We tested the model with the same datasets we tried before, see the results in the table below. We compared the model with recently released Nvidia Quartznet, Wav2Letter RASR, Wav2Vec and also Vosk models.

The model is trained on

  • Librispeech 960 hours of English speech
  • Fisher Corpus
  • Switchboard-1 Dataset
  • WSJ-0 and WSJ-1
  • National Speech Corpus - 1
  • Mozilla Common Voice

The overall training size is more than 7000 hours. The training was performed on 32 V100 GPUs for 1000 epoch. Huge amount of compute unavailable for hackers.

So overall the model is great, it gives very solid results and stays on par with RASR. For callcenter it wins, for wideband it is almost the same. Take a note that RASR model used some private podcast corpus. So given you have the big model and huge compute results are more or less the same as expected.

The decoding is not very straightforward. The recommended decoder uses BPE and BPE lm, so doesn’t even need a vocabulary (great!) On the bad side you have to follow the special script to train 6-gram BPE kenlm model to get best results. Unfortunately you can not use word LM yet as in the previous tests, so the results are a bit LM dependent. The decoding script looks like this (not yet documented anywhere, but hopefully will improve):

import os
import sys
import numpy as np
import nemo.collections.asr as nemo_asr

asr_model = nemo_asr.models.EncDecCTCModel.restore_from('stt_en_citrinet_1024.nemo', strict=False)

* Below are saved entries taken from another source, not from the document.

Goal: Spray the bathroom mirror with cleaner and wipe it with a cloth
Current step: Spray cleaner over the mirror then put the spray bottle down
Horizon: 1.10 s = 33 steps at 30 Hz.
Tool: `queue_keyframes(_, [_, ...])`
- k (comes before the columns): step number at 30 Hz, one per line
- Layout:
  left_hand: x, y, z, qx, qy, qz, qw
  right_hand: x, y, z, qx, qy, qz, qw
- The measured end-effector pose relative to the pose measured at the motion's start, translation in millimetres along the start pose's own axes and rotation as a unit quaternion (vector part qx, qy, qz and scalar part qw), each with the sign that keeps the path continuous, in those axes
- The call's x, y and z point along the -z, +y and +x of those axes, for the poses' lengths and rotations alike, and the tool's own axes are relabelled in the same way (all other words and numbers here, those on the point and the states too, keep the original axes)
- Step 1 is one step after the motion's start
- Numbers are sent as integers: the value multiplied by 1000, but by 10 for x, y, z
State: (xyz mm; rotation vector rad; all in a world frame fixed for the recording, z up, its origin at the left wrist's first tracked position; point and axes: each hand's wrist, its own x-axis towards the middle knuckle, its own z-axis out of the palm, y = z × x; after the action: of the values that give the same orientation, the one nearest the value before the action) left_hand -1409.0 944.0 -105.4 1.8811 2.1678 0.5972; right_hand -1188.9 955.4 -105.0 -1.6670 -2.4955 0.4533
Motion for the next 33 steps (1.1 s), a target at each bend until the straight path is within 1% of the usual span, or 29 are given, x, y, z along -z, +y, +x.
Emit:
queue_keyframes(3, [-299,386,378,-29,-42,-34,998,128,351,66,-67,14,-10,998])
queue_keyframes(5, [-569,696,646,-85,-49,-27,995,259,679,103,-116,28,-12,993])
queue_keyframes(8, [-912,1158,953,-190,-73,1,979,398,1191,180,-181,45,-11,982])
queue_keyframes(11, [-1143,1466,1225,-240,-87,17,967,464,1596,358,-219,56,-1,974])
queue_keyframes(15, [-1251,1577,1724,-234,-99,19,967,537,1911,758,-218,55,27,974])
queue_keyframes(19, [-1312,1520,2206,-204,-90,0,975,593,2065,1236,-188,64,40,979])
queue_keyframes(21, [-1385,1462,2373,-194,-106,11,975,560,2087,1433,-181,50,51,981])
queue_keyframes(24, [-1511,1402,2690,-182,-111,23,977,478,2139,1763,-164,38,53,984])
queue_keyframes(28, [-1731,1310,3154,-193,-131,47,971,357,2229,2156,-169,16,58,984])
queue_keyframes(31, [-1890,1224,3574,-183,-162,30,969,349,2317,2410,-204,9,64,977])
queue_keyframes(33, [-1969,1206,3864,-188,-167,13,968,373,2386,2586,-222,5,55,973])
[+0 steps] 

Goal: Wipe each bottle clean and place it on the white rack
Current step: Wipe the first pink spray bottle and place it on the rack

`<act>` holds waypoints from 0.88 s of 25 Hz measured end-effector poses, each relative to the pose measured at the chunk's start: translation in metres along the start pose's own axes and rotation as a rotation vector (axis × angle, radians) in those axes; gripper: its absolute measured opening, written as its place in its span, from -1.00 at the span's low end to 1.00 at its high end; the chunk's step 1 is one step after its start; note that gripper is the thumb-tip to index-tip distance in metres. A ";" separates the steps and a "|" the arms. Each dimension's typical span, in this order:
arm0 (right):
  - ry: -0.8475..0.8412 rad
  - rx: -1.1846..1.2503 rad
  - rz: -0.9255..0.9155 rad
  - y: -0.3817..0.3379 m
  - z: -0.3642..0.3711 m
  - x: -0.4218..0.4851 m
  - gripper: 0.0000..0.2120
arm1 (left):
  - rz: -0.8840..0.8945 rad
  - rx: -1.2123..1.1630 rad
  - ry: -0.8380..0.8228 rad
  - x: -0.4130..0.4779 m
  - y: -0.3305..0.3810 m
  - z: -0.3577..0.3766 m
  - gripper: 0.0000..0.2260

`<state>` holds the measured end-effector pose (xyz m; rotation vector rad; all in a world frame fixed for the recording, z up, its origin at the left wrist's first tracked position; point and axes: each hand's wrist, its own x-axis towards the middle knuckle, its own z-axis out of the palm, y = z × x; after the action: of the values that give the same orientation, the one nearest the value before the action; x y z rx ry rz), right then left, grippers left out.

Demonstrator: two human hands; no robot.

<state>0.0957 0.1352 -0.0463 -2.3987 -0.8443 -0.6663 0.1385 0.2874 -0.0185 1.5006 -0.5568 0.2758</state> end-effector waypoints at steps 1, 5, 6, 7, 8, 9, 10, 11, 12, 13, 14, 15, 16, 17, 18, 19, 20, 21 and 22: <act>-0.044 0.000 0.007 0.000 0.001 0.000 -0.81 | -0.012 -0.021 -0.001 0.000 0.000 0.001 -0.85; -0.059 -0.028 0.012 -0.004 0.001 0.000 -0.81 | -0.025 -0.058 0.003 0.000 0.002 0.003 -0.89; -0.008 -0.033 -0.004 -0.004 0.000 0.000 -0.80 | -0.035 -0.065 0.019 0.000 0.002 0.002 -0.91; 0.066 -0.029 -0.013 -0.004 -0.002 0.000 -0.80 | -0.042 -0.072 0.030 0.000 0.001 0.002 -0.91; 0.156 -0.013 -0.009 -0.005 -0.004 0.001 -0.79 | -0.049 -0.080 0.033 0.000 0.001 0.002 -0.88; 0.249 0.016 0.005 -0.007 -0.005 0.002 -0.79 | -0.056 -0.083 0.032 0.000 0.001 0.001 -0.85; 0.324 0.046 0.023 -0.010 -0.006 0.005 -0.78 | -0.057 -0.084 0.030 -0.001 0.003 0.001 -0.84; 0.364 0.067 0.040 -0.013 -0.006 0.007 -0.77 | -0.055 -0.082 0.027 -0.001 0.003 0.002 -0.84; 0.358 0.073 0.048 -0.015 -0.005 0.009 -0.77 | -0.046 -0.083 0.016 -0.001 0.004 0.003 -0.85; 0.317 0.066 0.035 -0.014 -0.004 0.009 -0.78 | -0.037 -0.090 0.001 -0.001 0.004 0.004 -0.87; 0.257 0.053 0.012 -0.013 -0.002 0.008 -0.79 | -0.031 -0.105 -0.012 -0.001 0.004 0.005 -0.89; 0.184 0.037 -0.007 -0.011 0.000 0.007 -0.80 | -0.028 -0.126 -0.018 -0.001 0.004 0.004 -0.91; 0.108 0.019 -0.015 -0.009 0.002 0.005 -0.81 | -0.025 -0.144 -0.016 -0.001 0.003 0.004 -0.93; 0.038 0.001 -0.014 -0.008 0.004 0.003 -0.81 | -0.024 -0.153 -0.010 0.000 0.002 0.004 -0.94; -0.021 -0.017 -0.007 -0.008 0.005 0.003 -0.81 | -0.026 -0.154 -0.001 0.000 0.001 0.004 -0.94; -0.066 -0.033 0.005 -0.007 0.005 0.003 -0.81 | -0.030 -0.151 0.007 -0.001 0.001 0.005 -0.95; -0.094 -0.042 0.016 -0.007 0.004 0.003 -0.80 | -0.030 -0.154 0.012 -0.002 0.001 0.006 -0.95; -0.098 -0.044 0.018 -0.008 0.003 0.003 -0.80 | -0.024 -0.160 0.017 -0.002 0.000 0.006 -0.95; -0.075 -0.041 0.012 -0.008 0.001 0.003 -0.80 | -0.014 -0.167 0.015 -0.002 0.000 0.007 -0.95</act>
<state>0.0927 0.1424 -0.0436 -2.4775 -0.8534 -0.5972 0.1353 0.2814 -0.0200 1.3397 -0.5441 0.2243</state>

vocab = asr_model.decoder.vocabulary
vocab = [chr(idx + TOKEN_OFFSET) for idx in range(len(vocab))]
ids_to_text_func = asr_model.tokenizer.ids_to_text

beam_search_lm = nemo_asr.modules.BeamSearchDecoderWithLM(
    alpha=1.0, beta=0.5,
    num_cpus=max(os.cpu_count(), 1),

def softmax(x):
    e = np.exp(x - np.max(x))
    return e / e.sum(axis=-1).reshape([x.shape[0], 1])

files = [x.strip().replace("/root/host/", "") for x in open(sys.argv[1]).readlines()]
for i, logits in enumerate(asr_model.transcribe(files, logprobs=True)):
    probs = softmax(logits)
    transcript = beam_search_lm.forward(log_probs = np.expand_dims(probs, axis=0), log_probs_length=None)
    print (files[i].split("/")[-1][0:-4], ids_to_text_func([ord(c) - TOKEN_OFFSET for c in transcript[0][0][1]]))

The great sides of the model:

  • Great accuracy, especially for callcenter
  • Lexicon-free decoding with BPE LM with great results
  • Yet to compare with the results with word-based LM, hopefully they will be even stronger!
  • Smaller size than RASR
  • You can reuse huge compute efforts embedded in the model

Things to work on:

  • Decoder is half-done, not yet complete API. No lattics, confidence, etc.
  • The model “eats” words. The deletions are more frequent than insertions. Not so good for alignment
  • Not so great accuracy on short commands and words, much better results on longer chunks.

We didn’t investigate the adaptation capabilities of Citrinet. From previous experiments Quartznet adapts no so well, so we shall see. Wav2Vec model is not so great as others for callcenter but it certainly adapts very well, it even overtrains a bit. Adaptation is something to explore in the future.

Dataset Vosk Aspire Vosk Daanzu Facebook RASR Facebook Wav2Vec2.0 Nvidia Quartznet Nvidia Citrinet
Librispeech test-clean 11.72 7.08 3.30 2.6 3.78 2.78
Tedlium test 11.23 8.25 5.96 6.3 8.03 5.61
Google commands 46.76 11.64 20.06 24.1 44.40 28.15
Non-native speech 57.92 33.31 26.99 29.6 31.06 28.78
Children speech 20.29 9.90 6.17 5.5 8.17 6.85
Podcasts 19.85 21.21 15.06 17.0 24.47 14.82
Callcenter bot 17.20 19.22 14.55 22.5 14.55 12.85
Callcenter 1 53.98 52.97 42.82 46.7 42.18 36.05
Callcenter 2 33.82 43.02 30.41 36.9 31.45 29.40
Callcenter 3 35.86 52.80 32.98 40.9 33.03 29.78